*Your instructions*
Every record below should be printed exactly, except for the pictures.
*** Opening Working data ***
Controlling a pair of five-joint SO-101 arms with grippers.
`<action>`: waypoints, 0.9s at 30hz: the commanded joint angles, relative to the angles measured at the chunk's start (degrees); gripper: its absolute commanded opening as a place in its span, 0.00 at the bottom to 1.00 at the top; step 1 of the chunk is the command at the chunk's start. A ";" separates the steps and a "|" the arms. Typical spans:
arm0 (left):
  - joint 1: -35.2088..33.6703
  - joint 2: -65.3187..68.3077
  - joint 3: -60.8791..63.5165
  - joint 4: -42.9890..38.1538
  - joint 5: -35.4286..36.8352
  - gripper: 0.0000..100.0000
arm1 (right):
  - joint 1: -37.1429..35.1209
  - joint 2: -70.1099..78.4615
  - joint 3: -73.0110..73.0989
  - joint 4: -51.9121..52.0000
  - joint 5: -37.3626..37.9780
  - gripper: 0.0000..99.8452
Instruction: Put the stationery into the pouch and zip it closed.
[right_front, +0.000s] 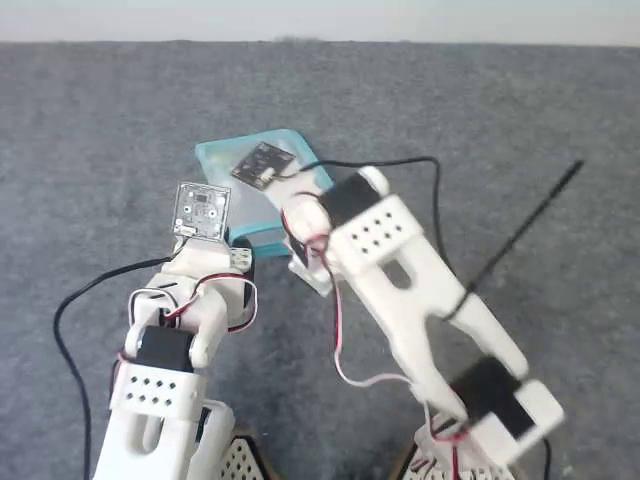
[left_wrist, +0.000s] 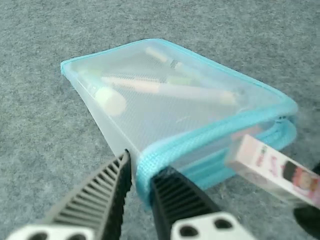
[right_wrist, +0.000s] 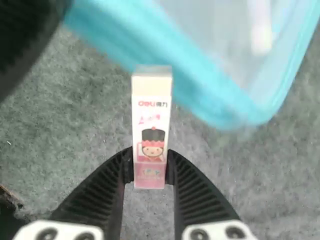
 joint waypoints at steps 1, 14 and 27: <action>0.88 0.09 -0.40 -1.49 -0.79 0.01 | -0.75 6.55 -11.78 4.00 -0.62 0.01; 0.88 0.09 -0.31 -1.41 -0.79 0.01 | 3.03 24.75 -43.16 10.33 -12.75 0.01; 0.97 0.09 -0.31 -1.32 -0.79 0.01 | 3.65 29.23 -53.10 7.60 -13.54 0.20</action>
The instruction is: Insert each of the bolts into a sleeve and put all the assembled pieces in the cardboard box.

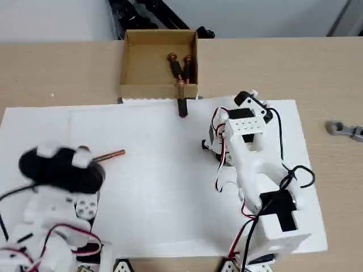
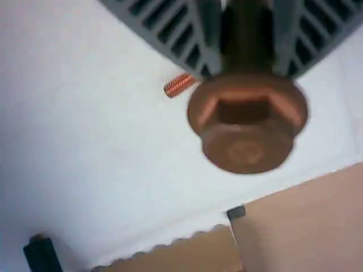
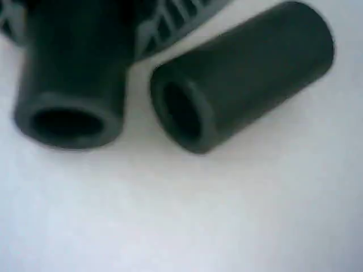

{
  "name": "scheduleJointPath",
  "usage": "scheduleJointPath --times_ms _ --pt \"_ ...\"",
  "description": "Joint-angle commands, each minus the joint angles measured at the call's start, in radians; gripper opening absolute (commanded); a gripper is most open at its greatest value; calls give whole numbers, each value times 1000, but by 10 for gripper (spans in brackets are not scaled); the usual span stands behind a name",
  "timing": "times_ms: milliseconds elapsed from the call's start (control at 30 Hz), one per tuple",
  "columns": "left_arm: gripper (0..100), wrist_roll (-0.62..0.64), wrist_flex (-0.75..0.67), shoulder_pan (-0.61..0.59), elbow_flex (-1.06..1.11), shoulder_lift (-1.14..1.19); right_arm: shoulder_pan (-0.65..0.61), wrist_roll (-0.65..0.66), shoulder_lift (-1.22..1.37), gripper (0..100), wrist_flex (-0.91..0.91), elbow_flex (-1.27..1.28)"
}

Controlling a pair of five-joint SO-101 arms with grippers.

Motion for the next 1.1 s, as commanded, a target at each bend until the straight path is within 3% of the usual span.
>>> scheduleJointPath --times_ms 0,167,467,667,900,1067 --pt "5 11 -31 -5 22 -69 -21 8 2 12 102 -31" --pt "5 15 -57 -5 33 -86 -74 17 -85 12 223 -129" --pt "5 46 -80 -5 31 -86 -156 181 -406 12 331 -143" --pt "5 133 -101 -3 27 -41 -166 387 -696 12 360 -143" --pt "5 164 -256 5 22 141 -170 715 -1059 7 248 -124" --pt "5 203 -351 40 -28 258 -242 750 -1242 7 202 -28"
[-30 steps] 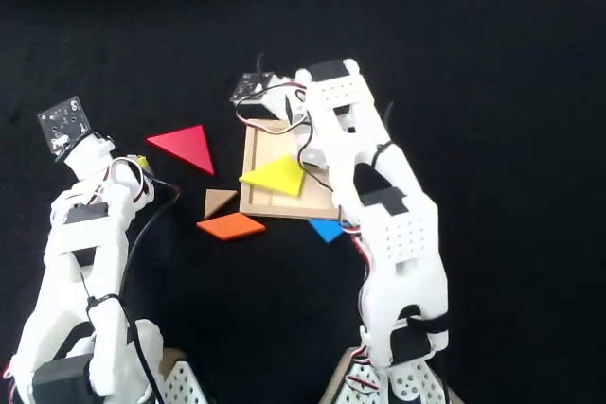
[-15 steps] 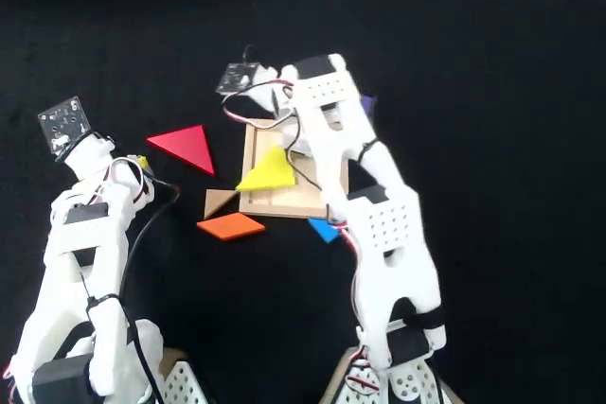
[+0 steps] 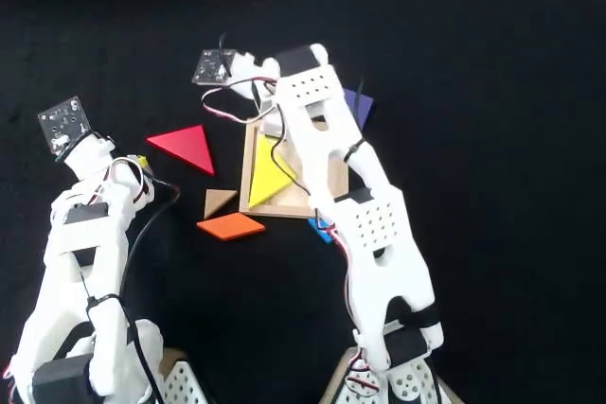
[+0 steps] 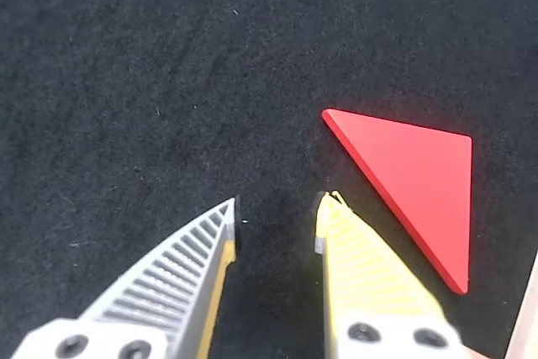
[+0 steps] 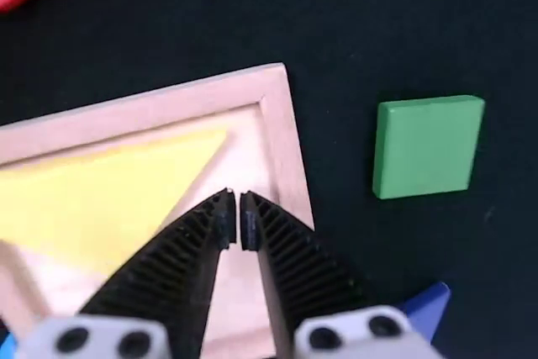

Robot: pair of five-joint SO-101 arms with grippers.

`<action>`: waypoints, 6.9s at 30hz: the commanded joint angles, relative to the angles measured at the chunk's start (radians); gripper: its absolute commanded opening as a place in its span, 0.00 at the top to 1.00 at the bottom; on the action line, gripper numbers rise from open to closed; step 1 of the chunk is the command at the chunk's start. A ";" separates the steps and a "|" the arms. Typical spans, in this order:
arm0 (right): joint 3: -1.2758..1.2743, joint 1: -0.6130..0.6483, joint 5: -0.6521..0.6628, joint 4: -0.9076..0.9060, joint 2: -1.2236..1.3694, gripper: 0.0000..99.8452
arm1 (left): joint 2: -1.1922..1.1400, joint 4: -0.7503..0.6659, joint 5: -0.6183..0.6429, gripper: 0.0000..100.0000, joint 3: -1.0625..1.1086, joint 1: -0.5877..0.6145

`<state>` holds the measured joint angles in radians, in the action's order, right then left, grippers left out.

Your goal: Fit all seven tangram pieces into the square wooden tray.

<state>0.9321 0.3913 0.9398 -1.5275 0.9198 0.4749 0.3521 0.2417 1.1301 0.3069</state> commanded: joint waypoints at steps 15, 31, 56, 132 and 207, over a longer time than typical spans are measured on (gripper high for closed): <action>-0.027 0.072 -0.114 -0.203 0.044 0.99 | 0.020 -0.015 0.003 0.84 -0.005 -0.005; 0.438 0.064 -0.121 -0.227 0.240 0.99 | 0.020 -0.015 0.003 0.84 -0.007 -0.007; -0.736 0.166 -0.181 0.041 -0.463 0.99 | 0.020 -0.015 0.003 0.84 -0.005 -0.007; -1.773 -0.373 -0.689 0.660 -1.310 0.86 | -0.295 0.470 0.404 0.73 -0.604 -0.213; -1.894 -0.321 -0.644 0.784 -1.311 0.86 | -1.485 1.369 0.921 0.62 -2.103 -0.223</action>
<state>-0.9674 0.0568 0.2831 -0.7603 -0.3552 -1.0211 1.7054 1.1070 -0.9260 0.0644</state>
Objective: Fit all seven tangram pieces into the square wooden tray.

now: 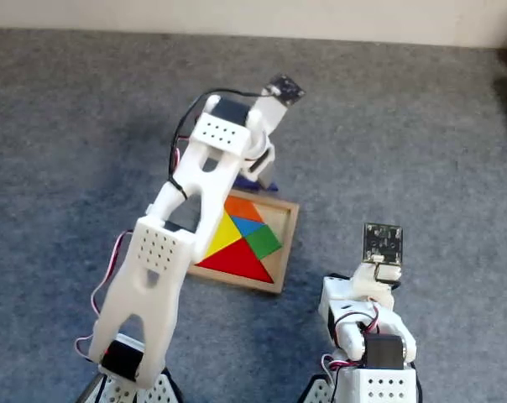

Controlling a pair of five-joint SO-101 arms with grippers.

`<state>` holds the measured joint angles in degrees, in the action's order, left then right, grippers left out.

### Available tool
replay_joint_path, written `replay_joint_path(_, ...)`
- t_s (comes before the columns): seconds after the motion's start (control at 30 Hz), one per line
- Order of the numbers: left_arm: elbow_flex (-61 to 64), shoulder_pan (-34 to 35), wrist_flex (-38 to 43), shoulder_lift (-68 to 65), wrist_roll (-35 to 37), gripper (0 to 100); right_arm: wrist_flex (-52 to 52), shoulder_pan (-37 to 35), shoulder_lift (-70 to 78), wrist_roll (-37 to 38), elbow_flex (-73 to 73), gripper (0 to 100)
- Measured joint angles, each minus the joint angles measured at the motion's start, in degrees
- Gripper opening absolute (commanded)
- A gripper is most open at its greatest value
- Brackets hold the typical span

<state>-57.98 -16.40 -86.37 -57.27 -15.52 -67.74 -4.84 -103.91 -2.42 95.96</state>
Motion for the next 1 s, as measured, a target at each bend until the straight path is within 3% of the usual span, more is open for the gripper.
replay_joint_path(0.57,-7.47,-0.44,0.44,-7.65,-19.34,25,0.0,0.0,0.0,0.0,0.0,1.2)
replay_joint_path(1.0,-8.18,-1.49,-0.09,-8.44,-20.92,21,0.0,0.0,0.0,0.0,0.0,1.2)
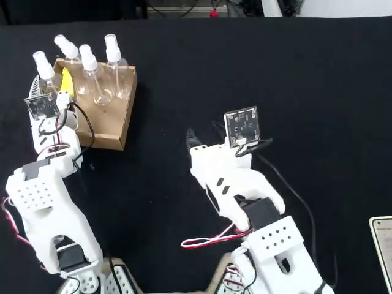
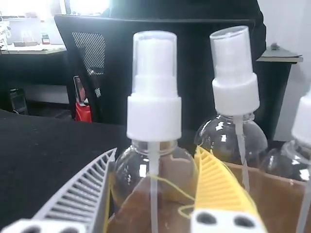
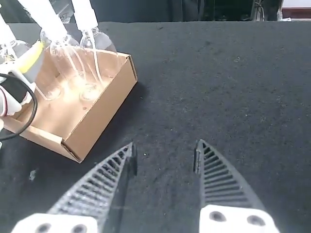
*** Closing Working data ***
*Answer box*
Controlling a pair of five-joint SO-101 arms with grippers.
`<action>`: waypoints, 0.9s at 30hz: the commanded joint angles, relative to the angles measured at the chunk's start (degrees); gripper: its absolute commanded opening as a place in its span, 0.00 at the bottom to 1.00 at the top; step 1 of the chunk is the command at the chunk's start. A ";" separates the steps and a "|" the arms. Typical spans:
arm0 (left):
  - joint 1: -35.2088..33.6703
  - joint 2: -65.3187..68.3077
  - joint 3: -60.8791..63.5165
  - joint 4: -42.9890..38.1538
  - joint 5: -35.4286..36.8352
  - gripper: 0.0000..100.0000
arm1 (right):
  - joint 1: -37.1429..35.1209
  - joint 2: -70.1099..78.4615
  - joint 3: -73.0110..73.0989
  - joint 4: -51.9121..52.0000
  - joint 5: -37.3626..37.9780
  - gripper: 0.0000..99.8452
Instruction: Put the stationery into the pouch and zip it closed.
[right_front, +0.000s] 
[left_wrist, +0.000s] 
[right_wrist, +0.000s] 
 joint waypoints at steps 1, 14 and 27: <action>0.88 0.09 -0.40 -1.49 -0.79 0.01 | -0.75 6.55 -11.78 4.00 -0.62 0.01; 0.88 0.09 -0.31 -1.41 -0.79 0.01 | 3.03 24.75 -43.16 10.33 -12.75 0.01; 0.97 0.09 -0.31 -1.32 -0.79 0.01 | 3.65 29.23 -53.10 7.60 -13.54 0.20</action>
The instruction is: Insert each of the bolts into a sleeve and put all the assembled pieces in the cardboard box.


{
  "name": "scheduleJointPath",
  "usage": "scheduleJointPath --times_ms _ --pt \"_ ...\"",
  "description": "Joint-angle commands, each minus the joint angles measured at the call's start, in radians; gripper opening absolute (commanded); a gripper is most open at its greatest value; calls give whole numbers, each value times 1000, but by 10 for gripper (spans in brackets are not scaled); the usual span stands behind a name",
  "timing": "times_ms: milliseconds elapsed from the call's start (control at 30 Hz), one per tuple",
  "columns": "left_arm: gripper (0..100), wrist_roll (-0.62..0.64), wrist_flex (-0.75..0.67), shoulder_pan (-0.61..0.59), elbow_flex (-1.06..1.11), shoulder_lift (-1.14..1.19); right_arm: shoulder_pan (-0.65..0.61), wrist_roll (-0.65..0.66), shoulder_lift (-1.22..1.37), gripper (0..100), wrist_flex (-0.91..0.91), elbow_flex (-1.27..1.28)"
}

Controlling a pair of five-joint SO-101 arms with grippers.

Motion for the next 1.1 s, as commanded, a target at each bend until the straight path is within 3% of the usual span.
>>> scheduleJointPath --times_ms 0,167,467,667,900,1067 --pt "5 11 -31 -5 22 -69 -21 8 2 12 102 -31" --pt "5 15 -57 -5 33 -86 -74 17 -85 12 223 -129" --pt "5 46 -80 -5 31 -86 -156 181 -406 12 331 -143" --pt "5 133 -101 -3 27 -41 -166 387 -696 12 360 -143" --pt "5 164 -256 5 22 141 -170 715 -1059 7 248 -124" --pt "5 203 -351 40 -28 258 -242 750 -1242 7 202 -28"
[-30 steps] 
[-15 steps] 
[+0 steps] 
[+0 steps] 
[+0 steps] 

Robot: pair of five-joint SO-101 arms with grippers.

`<action>`: waypoints, 6.9s at 30hz: the commanded joint angles, relative to the angles measured at the chunk's start (radians); gripper: its absolute commanded opening as a place in its span, 0.00 at the top to 1.00 at the bottom; on the action line, gripper numbers rise from open to closed; step 1 of the chunk is the command at the chunk's start. A ";" separates the steps and a "|" the arms. Typical spans, in this order:
arm0 (right): joint 3: -1.2758..1.2743, joint 1: -0.6130..0.6483, joint 5: -0.6521..0.6628, joint 4: -0.9076..0.9060, joint 2: -1.2236..1.3694, gripper: 0.0000..99.8452
arm1 (left): joint 2: -1.1922..1.1400, joint 4: -0.7503..0.6659, joint 5: -0.6183..0.6429, gripper: 0.0000..100.0000, joint 3: -1.0625..1.1086, joint 1: -0.5877..0.6145

`<state>` holds the measured joint angles in radians, in the action's order, right then left, grippers left out.

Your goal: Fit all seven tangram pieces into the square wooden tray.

<state>0.9321 0.3913 0.9398 -1.5275 0.9198 0.4749 0.3521 0.2417 1.1301 0.3069</state> commanded: joint waypoints at steps 15, 31, 56, 132 and 207, over a longer time than typical spans are measured on (gripper high for closed): <action>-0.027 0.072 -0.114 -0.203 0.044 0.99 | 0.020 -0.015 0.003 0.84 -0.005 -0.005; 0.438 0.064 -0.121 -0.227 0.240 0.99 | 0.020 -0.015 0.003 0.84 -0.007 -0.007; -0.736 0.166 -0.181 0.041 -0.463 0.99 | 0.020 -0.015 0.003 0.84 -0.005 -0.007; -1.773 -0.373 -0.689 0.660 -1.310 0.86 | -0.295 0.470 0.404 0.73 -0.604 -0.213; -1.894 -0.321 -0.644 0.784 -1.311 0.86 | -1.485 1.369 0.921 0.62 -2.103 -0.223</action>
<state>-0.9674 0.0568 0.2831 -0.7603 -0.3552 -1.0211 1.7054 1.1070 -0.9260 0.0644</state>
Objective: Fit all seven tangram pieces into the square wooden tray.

now: 

Controlling a pair of five-joint SO-101 arms with grippers.

`<state>` holds the measured joint angles in degrees, in the action's order, left then right, grippers left out.

### Available tool
replay_joint_path, written `replay_joint_path(_, ...)`
- t_s (comes before the columns): seconds after the motion's start (control at 30 Hz), one per line
- Order of the numbers: left_arm: elbow_flex (-61 to 64), shoulder_pan (-34 to 35), wrist_flex (-38 to 43), shoulder_lift (-68 to 65), wrist_roll (-35 to 37), gripper (0 to 100); right_arm: wrist_flex (-52 to 52), shoulder_pan (-37 to 35), shoulder_lift (-70 to 78), wrist_roll (-37 to 38), elbow_flex (-73 to 73), gripper (0 to 100)
- Measured joint angles, each minus the joint angles measured at the motion's start, in degrees
- Gripper opening absolute (commanded)
- A gripper is most open at its greatest value
- Brackets hold the typical span

<state>-57.98 -16.40 -86.37 -57.27 -15.52 -67.74 -4.84 -103.91 -2.42 95.96</state>
Motion for the next 1 s, as measured, a target at each bend until the straight path is within 3% of the usual span, more is open for the gripper.
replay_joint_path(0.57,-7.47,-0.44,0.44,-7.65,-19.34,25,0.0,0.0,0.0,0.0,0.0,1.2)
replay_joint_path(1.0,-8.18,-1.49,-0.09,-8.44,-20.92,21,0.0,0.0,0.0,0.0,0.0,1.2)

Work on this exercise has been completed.